Complete Statistical Characterization of Discrete-Time LQG and Cumulant Control

As the performance index of the linear-quadratic-Gaussian (LQG) problem is governed by the noncentral generalized Chi-square distribution, solely controlling the expected value of the performance index, as the traditional LQG theory aims at, is insufficient to deliver a satisfactory solution in some situations. While the risk sensitive control does control a specific weighting sum of various moments of the performance index, the single degree of freedom in adjusting the weighting coefficients in this specific weighting sum of various moments of the performance index often prevents the risk sensitive control from generating a desired pattern of high order moment-distribution. We achieve in this note the complete statistical characterization of the performance index for the discrete-time LQG formulation. More specifically, we derive a recursive relationship to obtain cumulants of various orders of the performance index successively.
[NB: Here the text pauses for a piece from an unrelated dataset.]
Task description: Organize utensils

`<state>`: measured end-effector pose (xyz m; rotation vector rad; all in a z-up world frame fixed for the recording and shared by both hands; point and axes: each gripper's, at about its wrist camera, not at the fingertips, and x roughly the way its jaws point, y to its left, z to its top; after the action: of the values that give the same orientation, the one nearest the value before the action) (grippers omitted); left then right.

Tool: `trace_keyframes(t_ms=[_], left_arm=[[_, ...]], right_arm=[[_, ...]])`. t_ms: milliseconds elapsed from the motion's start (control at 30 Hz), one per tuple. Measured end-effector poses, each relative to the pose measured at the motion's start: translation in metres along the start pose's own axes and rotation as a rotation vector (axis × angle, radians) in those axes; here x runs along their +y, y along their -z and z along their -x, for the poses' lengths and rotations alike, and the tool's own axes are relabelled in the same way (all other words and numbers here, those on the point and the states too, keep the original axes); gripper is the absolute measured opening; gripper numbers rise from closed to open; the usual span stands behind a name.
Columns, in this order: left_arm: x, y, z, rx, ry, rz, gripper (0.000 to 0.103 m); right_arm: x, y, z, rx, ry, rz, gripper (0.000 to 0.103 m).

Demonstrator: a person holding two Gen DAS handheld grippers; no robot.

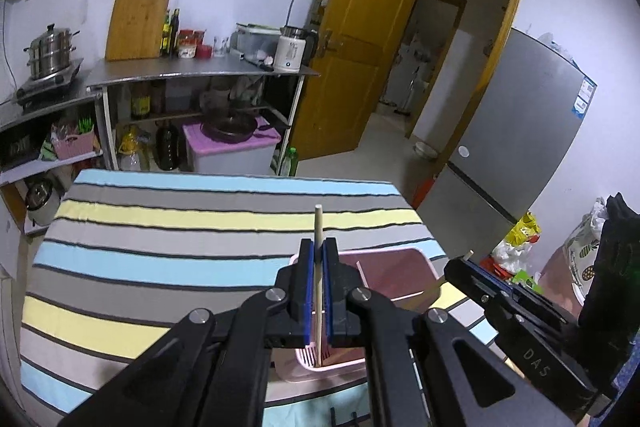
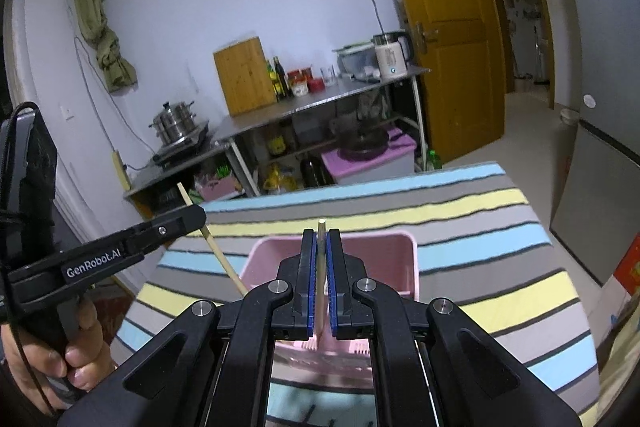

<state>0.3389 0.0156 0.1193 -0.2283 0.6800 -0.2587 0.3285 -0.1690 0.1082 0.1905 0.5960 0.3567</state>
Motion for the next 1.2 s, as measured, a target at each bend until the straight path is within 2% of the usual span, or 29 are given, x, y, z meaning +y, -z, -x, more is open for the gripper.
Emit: trace_keyframes(t_ms=[233, 433, 500, 700, 933, 1200], left_arm=[[0.003, 0.008, -0.003, 0.008, -0.007, 0.016, 0.006], [0.005, 0.008, 0.009, -0.01, -0.01, 0.027, 0.023], [0.006, 0.008, 0.016, -0.019, -0.012, 0.029, 0.025], [0.002, 0.016, 0.046, -0.057, -0.028, 0.014, 0.029], [-0.009, 0.046, 0.089, -0.097, -0.043, -0.018, 0.032], [-0.016, 0.103, 0.13, -0.121, -0.056, -0.034, 0.032]], right_arm=[[-0.001, 0.006, -0.005, 0.021, 0.001, -0.004, 0.005], [0.004, 0.007, 0.003, 0.008, 0.001, 0.013, 0.006], [0.006, 0.007, 0.01, 0.0, -0.001, 0.015, 0.012], [0.01, 0.011, 0.039, -0.032, -0.007, 0.021, 0.012], [0.01, 0.032, 0.085, -0.068, 0.003, 0.045, 0.013], [0.006, 0.074, 0.136, -0.076, 0.02, 0.055, 0.013]])
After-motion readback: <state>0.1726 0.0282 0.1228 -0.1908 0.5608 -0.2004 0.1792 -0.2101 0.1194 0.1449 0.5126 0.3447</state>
Parameterized in feedback gain, the optimal feedback control law can be computed off-line by solving a static polynomial optimization problem, thus serving two design goals: (i) To shape the probability density function (pdf) of the performance index to attain, at least approximately, a given desired pattern by regulating cumulants of various orders, and (ii) to improve the performance measure of an incumbent solution (generated by the risk sensitive control, for example) by adjusting the levels of cumulants of various orders.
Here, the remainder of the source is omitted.